A 28 year old man underwent an abdominal CT for suspicion of appendicitis and was found to have an incidental right adrenal nodule.
He underwent an adrenal protocol CT, here are the arterial phase images:
Here are the multiphase images through the enhancing right adrenal nodule:
The attenuation of the nodule measures:
Unenhanced: 28 HU
Arterial: 150 HU
Venous: 134 HU
Delay: 52 HU
This nodule is a pathology-proven pheochromocytoma.
Absolute adrenal washout is calculated using unenhanced, venous, and 15 minute delayed acquisitions.
- (Venous – Delay) / (Venous – Unenhanced) * 100
An absolute washout of >60% has been reported as diagnostic of adrenal adenoma (Caoili EM, et al. AJR 2000;175:1411-5), and this nodule has washout of 77%.
However, pheochromocytomas may also have significant washout on delayed phase, though they are significantly more hyperenhancing in the arterial/venous phases. A venous phase attenuation of >110 HU has been described as suspicious for pheochromocytoma. Additionally, up to 25% of pheochromocytomas enhance most avidly in arterial phase, but this is rare in adenomas. Northcutt BG, et al. AJR 2014;201:834-9. Northcutt BG, et al. MDCT of the Indeterminate Adrenal Mass: Identification of a Venous Enhancement Level to Distinguish Pheochromocytoma from Adenoma. Presented at RSNA 2013. Note that conflicting data does exist. Patel G, et al. AJR 2013;201:122-7.

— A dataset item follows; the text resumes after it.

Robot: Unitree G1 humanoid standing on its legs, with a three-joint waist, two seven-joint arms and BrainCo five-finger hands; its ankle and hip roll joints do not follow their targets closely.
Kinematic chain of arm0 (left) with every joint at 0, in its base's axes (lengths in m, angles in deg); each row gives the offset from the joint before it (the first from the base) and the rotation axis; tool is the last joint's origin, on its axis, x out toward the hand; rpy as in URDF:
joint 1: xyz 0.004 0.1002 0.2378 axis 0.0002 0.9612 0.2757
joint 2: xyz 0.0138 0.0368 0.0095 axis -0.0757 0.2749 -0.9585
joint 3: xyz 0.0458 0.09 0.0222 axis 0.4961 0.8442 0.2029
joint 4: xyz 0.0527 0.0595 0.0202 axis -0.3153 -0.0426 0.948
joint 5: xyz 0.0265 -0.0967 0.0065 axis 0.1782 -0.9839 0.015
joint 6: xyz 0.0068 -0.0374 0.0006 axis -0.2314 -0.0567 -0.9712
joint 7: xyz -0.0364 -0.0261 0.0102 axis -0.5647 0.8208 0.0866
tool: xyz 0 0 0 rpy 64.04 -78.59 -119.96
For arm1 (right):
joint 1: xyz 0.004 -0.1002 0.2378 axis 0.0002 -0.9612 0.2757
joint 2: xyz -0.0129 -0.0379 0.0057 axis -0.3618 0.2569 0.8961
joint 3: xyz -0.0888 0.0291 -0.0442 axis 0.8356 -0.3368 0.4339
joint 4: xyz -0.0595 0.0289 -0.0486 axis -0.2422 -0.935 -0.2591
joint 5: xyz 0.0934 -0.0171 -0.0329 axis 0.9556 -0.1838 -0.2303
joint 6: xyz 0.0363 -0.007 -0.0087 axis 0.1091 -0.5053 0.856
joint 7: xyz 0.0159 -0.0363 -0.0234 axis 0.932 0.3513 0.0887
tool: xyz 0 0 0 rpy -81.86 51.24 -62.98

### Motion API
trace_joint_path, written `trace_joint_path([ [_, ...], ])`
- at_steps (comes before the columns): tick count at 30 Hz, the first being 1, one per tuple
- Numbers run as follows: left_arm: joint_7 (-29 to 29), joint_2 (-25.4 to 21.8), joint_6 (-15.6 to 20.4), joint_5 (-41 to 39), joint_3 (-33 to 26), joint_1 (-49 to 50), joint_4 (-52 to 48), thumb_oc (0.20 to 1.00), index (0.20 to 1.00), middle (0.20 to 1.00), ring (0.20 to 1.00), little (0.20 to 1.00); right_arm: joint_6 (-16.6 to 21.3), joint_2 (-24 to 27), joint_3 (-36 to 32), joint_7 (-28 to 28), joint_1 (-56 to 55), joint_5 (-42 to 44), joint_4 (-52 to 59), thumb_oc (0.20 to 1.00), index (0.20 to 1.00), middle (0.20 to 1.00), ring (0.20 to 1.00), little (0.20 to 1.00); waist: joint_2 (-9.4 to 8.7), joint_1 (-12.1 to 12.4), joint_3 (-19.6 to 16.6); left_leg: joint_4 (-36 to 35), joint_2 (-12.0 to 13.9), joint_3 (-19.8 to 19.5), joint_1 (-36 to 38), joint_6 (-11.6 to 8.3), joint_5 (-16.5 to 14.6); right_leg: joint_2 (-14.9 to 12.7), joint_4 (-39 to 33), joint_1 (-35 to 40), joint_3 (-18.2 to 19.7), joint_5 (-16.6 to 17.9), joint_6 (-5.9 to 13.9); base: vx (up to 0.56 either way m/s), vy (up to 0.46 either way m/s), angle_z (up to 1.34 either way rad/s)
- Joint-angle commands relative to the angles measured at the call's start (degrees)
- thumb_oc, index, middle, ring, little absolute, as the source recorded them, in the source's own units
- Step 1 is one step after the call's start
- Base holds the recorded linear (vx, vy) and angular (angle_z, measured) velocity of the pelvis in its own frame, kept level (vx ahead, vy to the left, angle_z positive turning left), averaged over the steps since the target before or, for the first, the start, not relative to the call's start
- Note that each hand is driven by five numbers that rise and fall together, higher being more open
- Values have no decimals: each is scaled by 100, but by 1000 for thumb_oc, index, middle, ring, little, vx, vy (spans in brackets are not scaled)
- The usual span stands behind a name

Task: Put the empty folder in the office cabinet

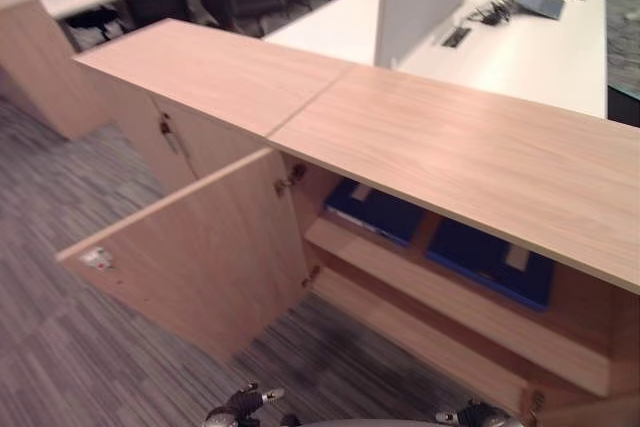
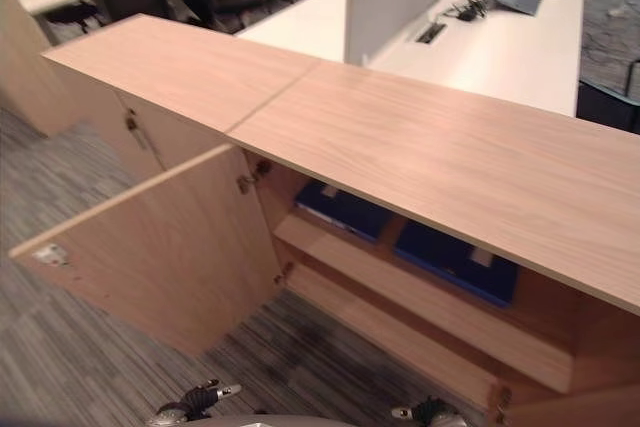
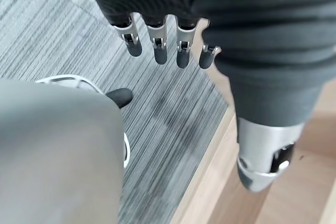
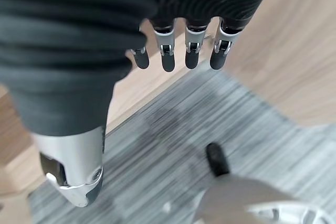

A more specific approach to imaging pheochromocytoma may be provided by molecular imaging. An established method is using Iodine-123 Meta-iodo-benzyl-guanidine (MIBG), a guanethidine analog similar to norepinephrine which localizes in presynaptic adrenergic neurons.
Here is this patient’s I-123 MIBG scan:
There is focal intense radiotracer uptake in the patient’s right adrenal pheochromocytoma.
Molecular imaging has an established role in identifying lymph node and distant metastases in patients with malignant pheochromocytoma, and tumor-specific radiotracers provide opportunity for targeted radiotherapy.